EXERCISE REQUIREMENTS:
Print every line of the material exactly.
* * * * * * * * *
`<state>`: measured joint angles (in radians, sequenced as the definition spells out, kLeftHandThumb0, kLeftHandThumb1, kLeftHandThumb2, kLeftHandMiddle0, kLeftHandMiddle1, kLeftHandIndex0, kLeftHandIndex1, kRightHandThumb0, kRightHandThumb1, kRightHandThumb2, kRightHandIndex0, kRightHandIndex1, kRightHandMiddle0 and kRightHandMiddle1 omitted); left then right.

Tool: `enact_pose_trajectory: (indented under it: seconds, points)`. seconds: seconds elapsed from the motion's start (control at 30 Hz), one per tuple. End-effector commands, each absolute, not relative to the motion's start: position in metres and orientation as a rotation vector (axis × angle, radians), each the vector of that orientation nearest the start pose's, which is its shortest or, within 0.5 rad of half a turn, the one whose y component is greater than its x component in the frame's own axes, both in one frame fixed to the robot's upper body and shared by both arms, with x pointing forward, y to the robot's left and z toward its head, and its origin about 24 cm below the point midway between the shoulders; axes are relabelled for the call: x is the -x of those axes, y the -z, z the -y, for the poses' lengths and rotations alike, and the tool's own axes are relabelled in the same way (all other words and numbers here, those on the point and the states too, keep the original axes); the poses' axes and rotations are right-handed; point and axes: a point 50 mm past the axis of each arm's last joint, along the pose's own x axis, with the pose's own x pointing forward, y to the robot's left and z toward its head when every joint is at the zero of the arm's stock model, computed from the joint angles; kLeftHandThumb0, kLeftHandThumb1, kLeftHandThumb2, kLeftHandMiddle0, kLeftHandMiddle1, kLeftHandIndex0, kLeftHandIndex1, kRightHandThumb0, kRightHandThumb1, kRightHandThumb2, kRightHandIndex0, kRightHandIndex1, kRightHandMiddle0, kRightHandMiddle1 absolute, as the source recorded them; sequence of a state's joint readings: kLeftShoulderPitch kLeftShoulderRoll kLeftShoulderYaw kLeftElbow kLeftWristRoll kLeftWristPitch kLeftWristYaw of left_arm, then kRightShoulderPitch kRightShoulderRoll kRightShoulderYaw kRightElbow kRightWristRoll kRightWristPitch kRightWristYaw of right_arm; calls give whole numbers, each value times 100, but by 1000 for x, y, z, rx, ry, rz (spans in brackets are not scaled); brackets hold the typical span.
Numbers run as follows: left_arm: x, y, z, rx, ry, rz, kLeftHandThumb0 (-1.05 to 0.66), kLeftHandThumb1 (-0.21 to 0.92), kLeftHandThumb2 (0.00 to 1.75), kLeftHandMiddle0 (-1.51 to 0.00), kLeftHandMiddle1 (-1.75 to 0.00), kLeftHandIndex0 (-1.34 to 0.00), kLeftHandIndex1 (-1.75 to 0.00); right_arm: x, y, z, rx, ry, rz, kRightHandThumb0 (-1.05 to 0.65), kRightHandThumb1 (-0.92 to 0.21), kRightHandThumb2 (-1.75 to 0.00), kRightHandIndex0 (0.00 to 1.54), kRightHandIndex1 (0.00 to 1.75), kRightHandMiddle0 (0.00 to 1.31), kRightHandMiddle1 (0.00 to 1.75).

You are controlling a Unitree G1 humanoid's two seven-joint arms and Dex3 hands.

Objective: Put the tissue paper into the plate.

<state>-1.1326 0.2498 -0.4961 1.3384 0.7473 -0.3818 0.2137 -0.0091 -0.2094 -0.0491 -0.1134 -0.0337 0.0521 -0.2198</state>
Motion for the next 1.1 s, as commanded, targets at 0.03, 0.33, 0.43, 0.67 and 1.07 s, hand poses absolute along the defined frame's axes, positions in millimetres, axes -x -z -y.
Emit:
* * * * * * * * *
RESPONSE TO THE EXERCISE:
`<state>`: measured joint angles (in radians, sequenced as the definition spells out, kLeftHandThumb0, kLeftHandThumb1, kLeftHandThumb2, kLeftHandMiddle0, kLeftHandMiddle1, kLeftHandIndex0, kLeftHandIndex1, kRightHandThumb0, kRightHandThumb1, kRightHandThumb2, kRightHandIndex0, kRightHandIndex1, kRightHandMiddle0 and kRightHandMiddle1 omitted); left then right.

Tool: `enact_pose_trajectory: (indented under it: seconds, points)`. seconds: seconds elapsed from the motion's start (control at 30 Hz), one per tuple. End-effector commands, each absolute, not relative to the motion's start: position in metres and orientation as a rotation vector (axis × angle, radians), each the vector of that orientation nearest the start pose's, which is its shortest or, within 0.5 rad of half a turn, the one whose y component is greater than its x component in the frame's own axes, both in one frame fixed to the robot's upper body and shared by both arms, with x pointing forward, y to the robot's left and z toward its head, and its origin about 24 cm below the point midway between the shoulders; axes are relabelled for the call: x is the -x of those axes, y the -z, z the -y, for the poses' lengths and rotations alike, and the tool's own axes are relabelled in the same way (all other words and numbers here, those on the point and the states too, keep the original axes); the poses' axes and rotations are right-handed; point and axes: a point 50 mm past the axis of each arm's last joint, along the pose's own x axis, with the pose's own x pointing forward, y to the robot's left and z toward its head when every joint is at the zero of the arm's stock model, computed from the joint angles; kLeftHandThumb0, kLeftHandThumb1, kLeftHandThumb2, kLeftHandMiddle0, kLeftHandMiddle1, kLeftHandIndex0, kLeftHandIndex1, kRightHandThumb0, kRightHandThumb1, kRightHandThumb2, kRightHandIndex0, kRightHandIndex1, kRightHandMiddle0, kRightHandMiddle1 absolute, as the source recorded them; sequence of a state's joint readings: kLeftShoulderPitch kLeftShoulderRoll kLeftShoulderYaw kLeftElbow kLeftWristRoll kLeftWristPitch kLeftWristYaw of left_arm, then kRightShoulderPitch kRightShoulderRoll kRightShoulderYaw kRightElbow kRightWristRoll kRightWristPitch kRightWristYaw of right_arm; calls give whole numbers, each value times 100, but by 1000 for x, y, z, rx, ry, rz (spans in brackets are not scaled); brackets hold the typical span.
Numbers run as follows: left_arm: x, y, z, rx, ry, rz, kLeftHandThumb0 (-1.05 to 0.66), kLeftHandThumb1 (-0.21 to 0.92), kLeftHandThumb2 (0.00 to 1.75), kLeftHandMiddle0 (-1.51 to 0.00), kLeftHandMiddle1 (-1.75 to 0.00), kLeftHandIndex0 (-1.34 to 0.00), kLeftHandIndex1 (-1.75 to 0.00); right_arm: x, y, z, rx, ry, rz, kRightHandThumb0 (-1.05 to 0.65), kRightHandThumb1 (-0.92 to 0.21), kRightHandThumb2 (-1.75 to 0.00), kRightHandIndex0 (0.00 to 1.54), kRightHandIndex1 (0.00 to 1.75), kRightHandMiddle0 (0.00 to 1.31), kRightHandMiddle1 (0.00 to 1.75).

You are controlling a Unitree G1 humanoid's two seven-joint arms and Dex3 hands.

Objective: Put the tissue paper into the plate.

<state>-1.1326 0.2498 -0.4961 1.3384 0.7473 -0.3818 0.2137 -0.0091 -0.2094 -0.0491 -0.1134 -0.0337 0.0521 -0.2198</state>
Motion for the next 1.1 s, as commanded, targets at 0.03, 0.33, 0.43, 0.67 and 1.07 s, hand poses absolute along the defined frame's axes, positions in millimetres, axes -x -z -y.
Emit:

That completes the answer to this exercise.